1978 Ph.D. Botany, University of Wisconsin, Madison, Wisconsin

== Career ==

=== Field work in Invasive Species Unit ===
Denslow worked for the United States Department of Agriculture Forest Service at the Institute for Pacific Islands Forestry as a research ecologist and team leader of the Invasive Species Unit from 1999 to 2007. While working there, she and a team of other scientists studied impacts on native forests in Hawaii, and other Pacific islands when exotic invasive plants were introduced, and used their findings to help advise land managers as well as the public on the effects that non-native plants can have on native ecosystems.

== Publications ==
=== Papers ===

==== Gap Partitioning among Tropical Rainforest Trees====
Her long career as a scientist and educator allowed her to publish many papers, with the journal Biotropica containing 11 of her works. These 11 papers alone have been cited widely by other researchers, with over 700 citations in other papers. Her paper "Gap Partitioning among Tropical Rainforest Trees" alone accounts for a large percentage of these, and had been cited over 450 times as of 2016—making it the most cited paper in Biotropica's history. However, her paper on gap partitioning among tropical rainforest trees is her most notable contribution to the field of tropical ecology. It was published in 1980 in the journal Biotropica. This study focused on the gaps created in tropical rainforests when trees fall, and sought to answer how so many different species of trees can have reproductive success within these gaps. Denslow considered that depending on the severity of the tree fall, the gaps would be made larger or smaller. She suggested that rainforest trees adapted strategies to improve reproductive success by evolving specific traits that increase the rate of seedling success and recruitment in tree fall gaps of certain size ranges—some species may exploit smaller gaps, while others may exploit larger gaps. The size of the gaps affects many other factors in seedling success, such as the amount of light, humidity, and temperature. To test this, Denslow and her team planted seven species of shrubs around a forested area experiencing tree gaps in Costa Rica to test their growth rates. This 'partitioning' of the tree fall clearings encourages diversity and coexistence of rainforest tree species, because each species is best adapted to a specific microclimate.
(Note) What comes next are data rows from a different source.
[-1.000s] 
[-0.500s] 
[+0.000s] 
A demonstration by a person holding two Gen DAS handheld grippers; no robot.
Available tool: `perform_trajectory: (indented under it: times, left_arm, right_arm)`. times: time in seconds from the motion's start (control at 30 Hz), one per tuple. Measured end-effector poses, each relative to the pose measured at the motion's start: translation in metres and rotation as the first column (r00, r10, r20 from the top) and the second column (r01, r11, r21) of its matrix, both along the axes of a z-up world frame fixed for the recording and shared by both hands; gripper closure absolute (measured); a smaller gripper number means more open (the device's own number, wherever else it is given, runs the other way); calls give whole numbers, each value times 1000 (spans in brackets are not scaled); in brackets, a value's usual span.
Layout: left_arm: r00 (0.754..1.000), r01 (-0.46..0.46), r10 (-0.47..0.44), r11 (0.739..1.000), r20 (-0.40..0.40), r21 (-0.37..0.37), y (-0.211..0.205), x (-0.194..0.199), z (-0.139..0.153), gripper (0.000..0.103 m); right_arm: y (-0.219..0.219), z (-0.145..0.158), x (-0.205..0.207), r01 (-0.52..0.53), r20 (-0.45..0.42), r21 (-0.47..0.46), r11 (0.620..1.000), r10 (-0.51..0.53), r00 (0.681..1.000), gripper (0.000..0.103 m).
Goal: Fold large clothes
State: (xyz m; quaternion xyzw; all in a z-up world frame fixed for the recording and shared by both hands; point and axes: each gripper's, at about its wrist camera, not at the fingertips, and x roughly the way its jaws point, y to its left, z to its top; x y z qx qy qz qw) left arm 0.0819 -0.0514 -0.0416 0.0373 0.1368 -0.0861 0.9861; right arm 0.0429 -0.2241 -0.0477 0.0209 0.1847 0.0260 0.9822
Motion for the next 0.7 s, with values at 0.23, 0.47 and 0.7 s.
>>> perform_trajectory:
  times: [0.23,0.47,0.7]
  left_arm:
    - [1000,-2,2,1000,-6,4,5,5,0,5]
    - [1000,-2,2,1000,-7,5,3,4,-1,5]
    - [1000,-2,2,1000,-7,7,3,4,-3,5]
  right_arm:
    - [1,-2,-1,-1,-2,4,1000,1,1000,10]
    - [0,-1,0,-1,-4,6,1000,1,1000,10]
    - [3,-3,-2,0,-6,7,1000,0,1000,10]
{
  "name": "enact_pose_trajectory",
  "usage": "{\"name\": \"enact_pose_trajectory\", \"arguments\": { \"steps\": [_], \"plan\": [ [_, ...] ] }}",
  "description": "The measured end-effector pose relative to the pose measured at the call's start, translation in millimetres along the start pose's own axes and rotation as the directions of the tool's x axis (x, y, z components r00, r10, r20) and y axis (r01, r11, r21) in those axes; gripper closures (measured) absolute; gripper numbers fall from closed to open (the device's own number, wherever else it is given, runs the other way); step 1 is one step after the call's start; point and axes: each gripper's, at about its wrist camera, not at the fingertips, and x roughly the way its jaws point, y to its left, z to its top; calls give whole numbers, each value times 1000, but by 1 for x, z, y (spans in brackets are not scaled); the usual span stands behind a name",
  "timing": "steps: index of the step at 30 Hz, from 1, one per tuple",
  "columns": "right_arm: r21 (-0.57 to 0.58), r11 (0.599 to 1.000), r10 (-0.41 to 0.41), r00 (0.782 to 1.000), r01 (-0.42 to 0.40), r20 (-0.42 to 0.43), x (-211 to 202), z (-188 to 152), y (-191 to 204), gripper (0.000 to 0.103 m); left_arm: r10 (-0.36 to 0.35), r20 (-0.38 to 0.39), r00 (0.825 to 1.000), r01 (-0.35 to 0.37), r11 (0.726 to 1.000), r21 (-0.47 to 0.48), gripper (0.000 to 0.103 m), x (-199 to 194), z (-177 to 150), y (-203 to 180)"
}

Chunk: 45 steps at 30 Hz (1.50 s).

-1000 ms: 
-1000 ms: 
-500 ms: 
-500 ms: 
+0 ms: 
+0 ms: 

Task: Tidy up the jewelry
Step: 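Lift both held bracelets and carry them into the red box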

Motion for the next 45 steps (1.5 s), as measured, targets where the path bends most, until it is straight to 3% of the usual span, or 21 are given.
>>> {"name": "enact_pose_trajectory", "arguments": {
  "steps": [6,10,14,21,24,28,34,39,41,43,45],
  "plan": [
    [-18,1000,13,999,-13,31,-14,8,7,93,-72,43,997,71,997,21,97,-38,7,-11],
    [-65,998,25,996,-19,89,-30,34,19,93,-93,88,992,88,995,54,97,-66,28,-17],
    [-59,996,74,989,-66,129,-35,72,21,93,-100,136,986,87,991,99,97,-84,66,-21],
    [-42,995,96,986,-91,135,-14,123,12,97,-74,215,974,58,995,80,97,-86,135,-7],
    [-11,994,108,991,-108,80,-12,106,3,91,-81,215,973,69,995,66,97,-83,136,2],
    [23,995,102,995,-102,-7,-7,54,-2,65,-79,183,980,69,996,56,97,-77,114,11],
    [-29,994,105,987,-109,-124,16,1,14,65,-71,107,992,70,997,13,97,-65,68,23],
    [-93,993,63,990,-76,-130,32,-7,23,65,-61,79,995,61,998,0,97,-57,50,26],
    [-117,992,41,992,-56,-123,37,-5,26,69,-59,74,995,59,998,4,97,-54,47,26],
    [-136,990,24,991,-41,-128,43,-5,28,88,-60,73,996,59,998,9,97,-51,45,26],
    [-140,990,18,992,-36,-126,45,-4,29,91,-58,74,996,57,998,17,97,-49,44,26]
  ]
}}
==== Other Significant Research====
Source:

- 1985 Denslow, J. S. Disturbance-mediated coexistence of species. pp. 307–323 In: S.T.A. Pickett and P. S. White (eds.) Ecology of Natural Disturbance and Patch Dynamics. Academic Press, Orlando, Florida.
- 1987 Denslow, J. S. Tropical Treefall Gaps and Tree Species Diversity. Ann. Rev. Ecol. Syst. 18: 431–451.
- 1990 Denslow, J. S., J. Schultz, P. M. Vitousek, B. Strain. Growth responses of tropical shrubs to treefall gap environments. Ecology 71:165-179.
- 1990 J. S. Denslow and A. E. Gomez D. Seed rain to treefall gaps in a neotropical rain forest. Can. J. Forest Research 20:642-648.
- 1996 Chazdon, R. L., R. K. Colwell, J. S. Denslow, and M. Guariguata. Statistical methods for estimating species richness in primary and secondary rain forests of NE Costa Rica. In: Measuring and Monitoring Forest Biological Diversity: The International Network of Biodiversity Plots, Smithsonian Institution Press, In press.

=== Thesis ===
1978 J. S. Denslow. Secondary succession in a Colombian rainforest: Strategies of species response across a disturbance gradient. Ph.D. Thesis, University of Wisconsin-Madison

=== Book ===
1988 J. S. Denslow and C. Padoch (eds.) People of the Tropical Rain Forest. U. of California Press, Berkeley and Los Angeles, 225 pp.

== Recognitions ==

=== Julie S. Denslow Prize ===
The tropical ecology journal Biotropica has recognized Denslow's research contributions to the field by instating the Julie S. Denslow Prize in 2015. Previously called the Award for Excellence in Tropical Biology and Conservation, since 2000 it has been awarded each year to a researcher who has published an outstanding paper in the journal during the previous calendar year. Recipients are determined based on papers that are presented clearly, with a well thought out design, that allow for new insights into factors influencing the various processes in tropical ecosystems.